*WORK ORDER:*
Using the listing below, please print exactly the lines from the one with "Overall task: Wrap" through the one with "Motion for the". Leave out every picture.

*EXERCISE DATA:*

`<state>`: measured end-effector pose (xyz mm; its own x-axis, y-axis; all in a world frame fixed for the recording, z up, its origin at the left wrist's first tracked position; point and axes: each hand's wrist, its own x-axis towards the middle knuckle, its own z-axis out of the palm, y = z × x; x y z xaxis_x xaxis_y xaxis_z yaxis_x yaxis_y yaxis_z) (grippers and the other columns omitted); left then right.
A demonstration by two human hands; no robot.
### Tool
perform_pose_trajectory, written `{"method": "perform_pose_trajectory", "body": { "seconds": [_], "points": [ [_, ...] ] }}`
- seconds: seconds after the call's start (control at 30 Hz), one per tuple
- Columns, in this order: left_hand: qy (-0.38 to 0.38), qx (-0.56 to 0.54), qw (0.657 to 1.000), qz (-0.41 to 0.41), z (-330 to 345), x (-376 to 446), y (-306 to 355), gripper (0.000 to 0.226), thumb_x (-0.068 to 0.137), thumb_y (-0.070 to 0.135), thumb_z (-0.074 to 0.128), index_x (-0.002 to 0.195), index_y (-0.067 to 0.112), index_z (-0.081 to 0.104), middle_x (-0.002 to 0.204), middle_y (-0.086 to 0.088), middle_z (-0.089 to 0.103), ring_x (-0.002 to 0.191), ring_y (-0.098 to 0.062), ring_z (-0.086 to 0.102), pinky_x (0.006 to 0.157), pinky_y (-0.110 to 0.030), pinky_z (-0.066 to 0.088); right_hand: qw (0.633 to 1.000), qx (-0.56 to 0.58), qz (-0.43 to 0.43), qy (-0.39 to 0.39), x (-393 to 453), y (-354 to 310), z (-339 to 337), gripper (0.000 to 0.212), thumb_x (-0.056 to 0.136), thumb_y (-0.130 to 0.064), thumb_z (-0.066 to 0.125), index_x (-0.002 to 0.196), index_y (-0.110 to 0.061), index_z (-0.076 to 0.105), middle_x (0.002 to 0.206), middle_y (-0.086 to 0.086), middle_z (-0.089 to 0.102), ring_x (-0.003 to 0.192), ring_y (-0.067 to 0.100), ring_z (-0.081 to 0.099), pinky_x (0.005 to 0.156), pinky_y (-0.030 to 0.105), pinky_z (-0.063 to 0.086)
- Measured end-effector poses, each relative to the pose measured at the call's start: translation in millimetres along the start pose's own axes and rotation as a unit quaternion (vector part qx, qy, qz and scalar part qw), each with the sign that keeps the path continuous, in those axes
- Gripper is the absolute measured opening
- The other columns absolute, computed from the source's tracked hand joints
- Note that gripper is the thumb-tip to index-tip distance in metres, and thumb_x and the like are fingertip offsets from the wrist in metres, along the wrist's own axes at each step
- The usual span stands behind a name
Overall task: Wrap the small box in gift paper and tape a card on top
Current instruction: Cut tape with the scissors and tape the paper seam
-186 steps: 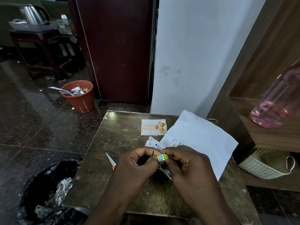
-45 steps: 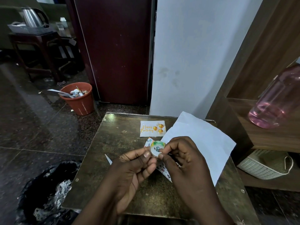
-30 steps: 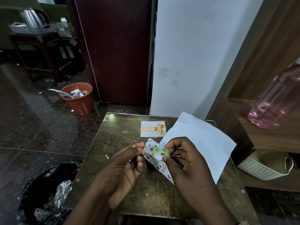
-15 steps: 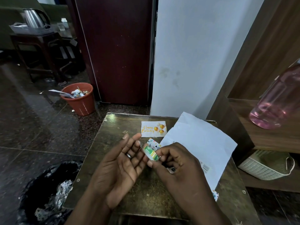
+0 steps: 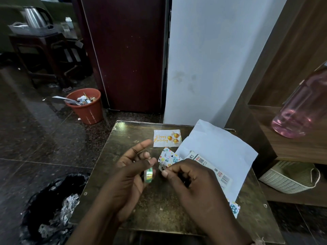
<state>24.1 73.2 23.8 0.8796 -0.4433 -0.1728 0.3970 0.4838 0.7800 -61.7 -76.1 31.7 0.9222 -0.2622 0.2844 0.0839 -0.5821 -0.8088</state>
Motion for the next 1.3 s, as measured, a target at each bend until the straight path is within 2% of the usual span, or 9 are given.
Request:
{"method": "perform_pose_trajectory", "body": {
  "seconds": [0.2, 0.33, 0.43, 0.53, 0.9, 0.97, 1.07, 1.17, 1.3],
  "points": [
    [-0.110, 0.045, 0.991, -0.054, -1, -4, 0, 0.060, 0.071, -0.005, 0.072, 0.129, 0.012, 0.070, 0.096, -0.009, 0.062, 0.086, -0.015, 0.065, 0.070, -0.027, 0.052, 0.997, 0.057, 0.042, 0.042, 1, -7, 0, 0.007, 0.094, -0.026, 0.071, 0.090, -0.031, 0.073, 0.088, -0.013, 0.072, 0.082, 0.011, 0.068, 0.070, 0.021, 0.052],
    [-0.138, 0.034, 0.988, -0.057, 3, -7, -2, 0.063, 0.073, -0.011, 0.066, 0.132, 0.009, 0.067, 0.109, -0.022, 0.063, 0.105, -0.028, 0.068, 0.069, -0.028, 0.057, 0.975, 0.185, 0.126, -0.013, 4, -16, -2, 0.006, 0.094, -0.024, 0.071, 0.098, -0.028, 0.073, 0.082, -0.005, 0.075, 0.066, 0.009, 0.072, 0.062, 0.026, 0.055],
    [-0.138, 0.036, 0.989, -0.045, 3, -7, -3, 0.067, 0.071, -0.012, 0.067, 0.135, 0.009, 0.065, 0.097, -0.015, 0.065, 0.105, -0.029, 0.070, 0.066, -0.027, 0.057, 0.956, 0.244, 0.160, -0.020, 6, -13, -2, 0.013, 0.090, -0.013, 0.076, 0.100, -0.021, 0.074, 0.083, 0.003, 0.074, 0.061, 0.010, 0.069, 0.053, 0.019, 0.049],
    [-0.140, 0.027, 0.989, -0.046, 3, -6, -4, 0.068, 0.071, -0.014, 0.067, 0.134, 0.010, 0.066, 0.092, -0.011, 0.064, 0.113, -0.031, 0.070, 0.067, -0.027, 0.057, 0.950, 0.263, 0.168, -0.011, 7, -8, 0, 0.023, 0.086, -0.006, 0.078, 0.102, -0.020, 0.072, 0.085, 0.006, 0.074, 0.061, 0.016, 0.065, 0.053, 0.023, 0.049],
    [-0.142, 0.043, 0.988, -0.036, 7, -8, -5, 0.065, 0.071, -0.013, 0.066, 0.132, 0.010, 0.068, 0.093, -0.010, 0.060, 0.081, -0.019, 0.070, 0.065, -0.029, 0.057, 0.954, 0.248, 0.166, -0.008, 8, -6, -2, 0.025, 0.083, -0.002, 0.079, 0.101, -0.018, 0.073, 0.082, 0.005, 0.075, 0.063, 0.015, 0.065, 0.054, 0.025, 0.052],
    [-0.143, 0.049, 0.988, -0.032, 6, -9, -6, 0.065, 0.072, -0.014, 0.067, 0.132, 0.011, 0.068, 0.096, -0.013, 0.059, 0.089, -0.025, 0.072, 0.068, -0.030, 0.057, 0.958, 0.237, 0.162, 0.000, 8, -6, -1, 0.023, 0.084, -0.004, 0.079, 0.098, -0.021, 0.073, 0.080, 0.004, 0.075, 0.063, 0.012, 0.065, 0.056, 0.026, 0.051],
    [-0.143, 0.068, 0.987, -0.029, 4, -8, -8, 0.066, 0.073, -0.014, 0.068, 0.134, 0.014, 0.067, 0.102, -0.018, 0.058, 0.117, -0.039, 0.068, 0.083, -0.031, 0.058, 0.963, 0.215, 0.164, 0.013, 7, -5, 1, 0.019, 0.085, -0.010, 0.080, 0.094, -0.025, 0.073, 0.078, 0.002, 0.074, 0.064, 0.010, 0.064, 0.061, 0.030, 0.051],
    [-0.142, 0.081, 0.986, -0.025, 4, -8, -9, 0.066, 0.073, -0.014, 0.069, 0.132, 0.015, 0.068, 0.101, -0.019, 0.059, 0.111, -0.034, 0.070, 0.084, -0.028, 0.056, 0.966, 0.200, 0.164, 0.011, 6, -5, 1, 0.016, 0.087, -0.012, 0.079, 0.092, -0.027, 0.074, 0.078, 0.001, 0.073, 0.064, 0.009, 0.064, 0.063, 0.029, 0.051],
    [-0.130, 0.109, 0.985, -0.032, 2, -8, -10, 0.067, 0.072, -0.011, 0.072, 0.131, 0.019, 0.069, 0.110, -0.026, 0.065, 0.124, -0.039, 0.064, 0.087, -0.026, 0.055, 0.982, 0.135, 0.134, 0.004, 3, -3, 3, 0.011, 0.091, -0.016, 0.075, 0.090, -0.026, 0.076, 0.076, -0.006, 0.074, 0.063, 0.006, 0.068, 0.061, 0.020, 0.049]
  ]
}}
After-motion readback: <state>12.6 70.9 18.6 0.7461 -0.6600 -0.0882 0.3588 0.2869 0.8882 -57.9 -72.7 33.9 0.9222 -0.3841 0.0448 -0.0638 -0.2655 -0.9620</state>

*RESULT OF THE TASK:*
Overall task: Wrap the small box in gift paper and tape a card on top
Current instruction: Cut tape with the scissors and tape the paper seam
-186 steps: 
-45 steps: 
-30 steps: 
-15 steps: 
+0 steps: 
<state>24.1 73.2 23.8 0.8796 -0.4433 -0.1728 0.3970 0.4838 0.7800 -61.7 -76.1 31.7 0.9222 -0.2622 0.2844 0.0839 -0.5821 -0.8088</state>
Motion for the next 1.3 s, as measured, a target at each bend until the straight path is within 2% of the usual span, or 9 are given.

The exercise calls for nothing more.